Problem requirements. What is needed is the whole of the data, set down exactly.

⁂

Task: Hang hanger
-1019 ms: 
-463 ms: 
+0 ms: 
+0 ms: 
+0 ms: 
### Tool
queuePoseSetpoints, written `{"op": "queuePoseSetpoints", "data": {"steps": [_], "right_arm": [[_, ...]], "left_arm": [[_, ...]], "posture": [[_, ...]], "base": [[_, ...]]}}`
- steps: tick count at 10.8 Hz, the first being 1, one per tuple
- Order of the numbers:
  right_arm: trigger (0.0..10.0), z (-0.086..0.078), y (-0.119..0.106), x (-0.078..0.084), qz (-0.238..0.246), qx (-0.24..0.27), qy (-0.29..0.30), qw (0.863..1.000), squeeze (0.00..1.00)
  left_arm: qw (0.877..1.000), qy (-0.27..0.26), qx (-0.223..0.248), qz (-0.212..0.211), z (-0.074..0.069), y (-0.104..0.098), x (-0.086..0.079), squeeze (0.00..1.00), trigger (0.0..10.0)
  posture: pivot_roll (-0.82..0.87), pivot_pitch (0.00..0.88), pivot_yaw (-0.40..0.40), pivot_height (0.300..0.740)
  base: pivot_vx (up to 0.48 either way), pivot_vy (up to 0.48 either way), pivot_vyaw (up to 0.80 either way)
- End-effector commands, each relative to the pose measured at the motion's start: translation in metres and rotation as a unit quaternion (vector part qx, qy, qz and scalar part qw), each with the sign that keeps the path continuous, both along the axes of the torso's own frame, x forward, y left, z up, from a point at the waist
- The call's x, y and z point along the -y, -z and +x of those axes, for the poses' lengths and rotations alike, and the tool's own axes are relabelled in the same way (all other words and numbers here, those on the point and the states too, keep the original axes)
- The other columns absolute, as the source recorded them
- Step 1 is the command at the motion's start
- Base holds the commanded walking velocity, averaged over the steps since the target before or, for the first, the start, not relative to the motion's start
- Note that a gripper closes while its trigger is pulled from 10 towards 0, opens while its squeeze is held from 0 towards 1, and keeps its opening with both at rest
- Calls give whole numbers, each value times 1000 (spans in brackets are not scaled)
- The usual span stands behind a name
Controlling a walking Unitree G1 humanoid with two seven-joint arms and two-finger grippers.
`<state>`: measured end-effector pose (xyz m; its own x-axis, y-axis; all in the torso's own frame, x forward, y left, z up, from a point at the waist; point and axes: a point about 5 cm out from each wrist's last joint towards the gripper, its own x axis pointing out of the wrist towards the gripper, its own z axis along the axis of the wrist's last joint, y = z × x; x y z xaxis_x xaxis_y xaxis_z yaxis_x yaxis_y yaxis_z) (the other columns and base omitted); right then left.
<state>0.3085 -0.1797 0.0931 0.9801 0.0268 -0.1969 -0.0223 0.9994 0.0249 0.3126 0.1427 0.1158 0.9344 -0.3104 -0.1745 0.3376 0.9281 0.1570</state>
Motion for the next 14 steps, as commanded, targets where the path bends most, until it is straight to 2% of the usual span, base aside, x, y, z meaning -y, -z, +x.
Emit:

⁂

Solved exercise.
Task: Hang hanger
-1019 ms: 
-463 ms: 
+0 ms: 
+0 ms: 
+0 ms: 
### Tool
queuePoseSetpoints, written `{"op": "queuePoseSetpoints", "data": {"steps": [_], "right_arm": [[_, ...]], "left_arm": [[_, ...]], "posture": [[_, ...]], "base": [[_, ...]]}}`
- steps: tick count at 10.8 Hz, the first being 1, one per tuple
- Order of the numbers:
  right_arm: trigger (0.0..10.0), z (-0.086..0.078), y (-0.119..0.106), x (-0.078..0.084), qz (-0.238..0.246), qx (-0.24..0.27), qy (-0.29..0.30), qw (0.863..1.000), squeeze (0.00..1.00)
  left_arm: qw (0.877..1.000), qy (-0.27..0.26), qx (-0.223..0.248), qz (-0.212..0.211), z (-0.074..0.069), y (-0.104..0.098), x (-0.086..0.079), squeeze (0.00..1.00), trigger (0.0..10.0)
  posture: pivot_roll (-0.82..0.87), pivot_pitch (0.00..0.88), pivot_yaw (-0.40..0.40), pivot_height (0.300..0.740)
  base: pivot_vx (up to 0.48 either way), pivot_vy (up to 0.48 either way), pivot_vyaw (up to 0.80 either way)
- End-effector commands, each relative to the pose measured at the motion's start: translation in metres and rotation as a unit quaternion (vector part qx, qy, qz and scalar part qw), each with the sign that keeps the path continuous, both along the axes of the torso's own frame, x forward, y left, z up, from a point at the waist
- The call's x, y and z point along the -y, -z and +x of those axes, for the poses' lengths and rotations alike, and the tool's own axes are relabelled in the same way (all other words and numbers here, those on the point and the states too, keep the original axes)
- The other columns absolute, as the source recorded them
- Step 1 is the command at the motion's start
- Base holds the commanded walking velocity, averaged over the steps since the target before or, for the first, the start, not relative to the motion's start
- Note that a gripper closes while its trigger is pulled from 10 towards 0, opens while its squeeze is held from 0 towards 1, and keeps its opening with both at rest
- Calls give whole numbers, each value times 1000 (spans in brackets are not scaled)
- The usual span stands behind a name
Controlling a walking Unitree G1 humanoid with two seven-joint arms and two-finger grippers.
`<state>`: measured end-effector pose (xyz m; its own x-axis, y-axis; all in the torso's own frame, x forward, y left, z up, from a point at the waist; point and axes: a point about 5 cm out from each wrist's last joint towards the gripper, its own x axis pointing out of the wrist towards the gripper, its own z axis along the axis of the wrist's last joint, y = z × x; x y z xaxis_x xaxis_y xaxis_z yaxis_x yaxis_y yaxis_z) (the other columns and base omitted); right then left.
<state>0.3085 -0.1797 0.0931 0.9801 0.0268 -0.1969 -0.0223 0.9994 0.0249 0.3126 0.1427 0.1158 0.9344 -0.3104 -0.1745 0.3376 0.9281 0.1570</state>
Motion for the next 14 steps, as commanded, targets where the path bends most, until it is straight to 2% of the usual span, base aside, x, y, z meaning -y, -z, +x.
Emit:

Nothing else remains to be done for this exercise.